04 McGregor Lutalica CD CoverLutalica
Mark Takeshi McGregor
Redshift Records (redshiftrecords.org)

Vancouver flutist Mark Takeshi McGregor is an internationally recognized interpreter of classical flute music, particularly of the experimental kind. As he writes in the liner notes, the motivation for his new album came from an exploration of his identities. “Lutalica [the word invented by John Koenig] meaning ‘the part of one’s identity that doesn’t fit into categories’ is a solo flute project that grew out of an identity crisis.”

McGregor has been performing music of predominantly European composers on the metal concert flute, even though he was “anything but Western European. I am half-Japanese, half-Australian, born and raised on the West Coast of Canada: a true product of the Pacific Rim.” His geographically informed search culminated in Lutalica, an album of nine recent widely varied solo flute works by composers hailing from Australia, Canada, Chile, Japan, New Zealand, Taiwan and the USA.

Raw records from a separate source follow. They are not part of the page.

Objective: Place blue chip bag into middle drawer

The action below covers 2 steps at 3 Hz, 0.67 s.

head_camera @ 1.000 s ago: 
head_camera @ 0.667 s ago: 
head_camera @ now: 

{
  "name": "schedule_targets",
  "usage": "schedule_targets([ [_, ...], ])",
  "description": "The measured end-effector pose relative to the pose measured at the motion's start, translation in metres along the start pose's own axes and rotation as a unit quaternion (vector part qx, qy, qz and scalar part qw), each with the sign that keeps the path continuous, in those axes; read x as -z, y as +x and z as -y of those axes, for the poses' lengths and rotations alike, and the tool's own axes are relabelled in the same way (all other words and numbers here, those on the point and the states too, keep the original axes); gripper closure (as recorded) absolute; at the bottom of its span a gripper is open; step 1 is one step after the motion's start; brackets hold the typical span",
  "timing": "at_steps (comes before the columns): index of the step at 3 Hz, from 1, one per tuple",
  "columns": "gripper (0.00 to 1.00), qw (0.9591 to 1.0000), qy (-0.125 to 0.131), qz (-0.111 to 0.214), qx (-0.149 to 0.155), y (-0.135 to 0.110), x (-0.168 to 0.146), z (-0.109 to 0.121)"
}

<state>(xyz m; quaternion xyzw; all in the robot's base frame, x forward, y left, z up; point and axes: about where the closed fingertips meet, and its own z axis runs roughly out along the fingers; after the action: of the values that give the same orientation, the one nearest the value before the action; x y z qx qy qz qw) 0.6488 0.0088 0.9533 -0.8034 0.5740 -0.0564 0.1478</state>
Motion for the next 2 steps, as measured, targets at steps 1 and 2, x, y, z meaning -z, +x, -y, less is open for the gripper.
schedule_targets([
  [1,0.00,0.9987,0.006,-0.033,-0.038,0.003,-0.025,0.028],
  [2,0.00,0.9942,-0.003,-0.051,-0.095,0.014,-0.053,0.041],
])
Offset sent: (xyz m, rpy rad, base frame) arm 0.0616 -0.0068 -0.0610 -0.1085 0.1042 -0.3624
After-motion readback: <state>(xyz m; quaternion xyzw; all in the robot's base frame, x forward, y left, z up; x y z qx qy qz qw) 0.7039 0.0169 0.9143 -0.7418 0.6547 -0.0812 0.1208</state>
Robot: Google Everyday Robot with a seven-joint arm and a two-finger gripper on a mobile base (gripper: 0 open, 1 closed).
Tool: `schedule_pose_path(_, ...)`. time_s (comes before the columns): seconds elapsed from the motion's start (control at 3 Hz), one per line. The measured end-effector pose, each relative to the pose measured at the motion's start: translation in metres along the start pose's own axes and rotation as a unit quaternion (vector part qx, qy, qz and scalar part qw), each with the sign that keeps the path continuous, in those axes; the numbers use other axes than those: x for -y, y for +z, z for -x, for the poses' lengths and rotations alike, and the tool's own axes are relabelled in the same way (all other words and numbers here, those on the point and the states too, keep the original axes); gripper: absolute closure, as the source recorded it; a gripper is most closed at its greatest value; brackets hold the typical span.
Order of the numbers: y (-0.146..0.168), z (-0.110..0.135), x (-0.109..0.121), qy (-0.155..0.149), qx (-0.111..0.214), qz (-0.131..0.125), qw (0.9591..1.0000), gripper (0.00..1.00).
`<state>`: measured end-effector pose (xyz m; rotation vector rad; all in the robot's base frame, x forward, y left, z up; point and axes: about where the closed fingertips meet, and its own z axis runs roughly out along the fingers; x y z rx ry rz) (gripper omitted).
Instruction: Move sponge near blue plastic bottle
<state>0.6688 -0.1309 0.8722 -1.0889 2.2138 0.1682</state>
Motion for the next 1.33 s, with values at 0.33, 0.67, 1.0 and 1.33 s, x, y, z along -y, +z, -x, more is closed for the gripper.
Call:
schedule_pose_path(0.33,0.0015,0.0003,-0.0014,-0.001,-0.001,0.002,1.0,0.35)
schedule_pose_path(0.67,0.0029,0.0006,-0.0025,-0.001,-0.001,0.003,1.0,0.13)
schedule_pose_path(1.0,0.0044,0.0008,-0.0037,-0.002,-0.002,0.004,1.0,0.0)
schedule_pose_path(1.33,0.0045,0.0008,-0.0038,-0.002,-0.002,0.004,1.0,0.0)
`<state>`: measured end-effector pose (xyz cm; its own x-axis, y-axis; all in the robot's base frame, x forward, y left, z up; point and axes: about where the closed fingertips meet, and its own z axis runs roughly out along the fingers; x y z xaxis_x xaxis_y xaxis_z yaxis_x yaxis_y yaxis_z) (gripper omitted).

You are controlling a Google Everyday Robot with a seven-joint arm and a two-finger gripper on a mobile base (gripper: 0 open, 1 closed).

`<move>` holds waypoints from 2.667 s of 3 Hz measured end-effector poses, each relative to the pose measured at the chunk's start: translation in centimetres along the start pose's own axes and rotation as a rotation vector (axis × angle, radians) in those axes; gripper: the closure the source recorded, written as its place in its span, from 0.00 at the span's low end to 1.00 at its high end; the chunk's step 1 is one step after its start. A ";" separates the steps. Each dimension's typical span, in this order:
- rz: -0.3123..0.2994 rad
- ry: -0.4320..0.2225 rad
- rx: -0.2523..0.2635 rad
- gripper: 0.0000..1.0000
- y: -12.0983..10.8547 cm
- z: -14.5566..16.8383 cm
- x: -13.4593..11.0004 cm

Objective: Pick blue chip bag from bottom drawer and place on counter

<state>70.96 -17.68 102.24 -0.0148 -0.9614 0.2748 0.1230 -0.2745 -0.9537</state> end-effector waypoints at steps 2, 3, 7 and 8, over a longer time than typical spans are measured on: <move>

Bookending the album are works by two composers with strong Canadian connections. Hope Lee’s moving requiem for her father, forever after (2000), alternates moments of lyrical grief with percussive anger. Emilie LeBel’s 2017 Hiraeth (Welsh for homesickness, nostalgia, grief for lost places of the past) explores at length the “traveller’s desire to be free… all the while longing for a home to which they cannot return… which maybe never was.” The final alternating long low tones make a beautiful and satisfying ending to this album’s musical journey around the Pacific rim.

Should you consider listening to an entire album of contemporary solo flute music? When it’s so well composed, thoughtfully curated, and impressively performed as Lutalica is, my answer is a resounding yes.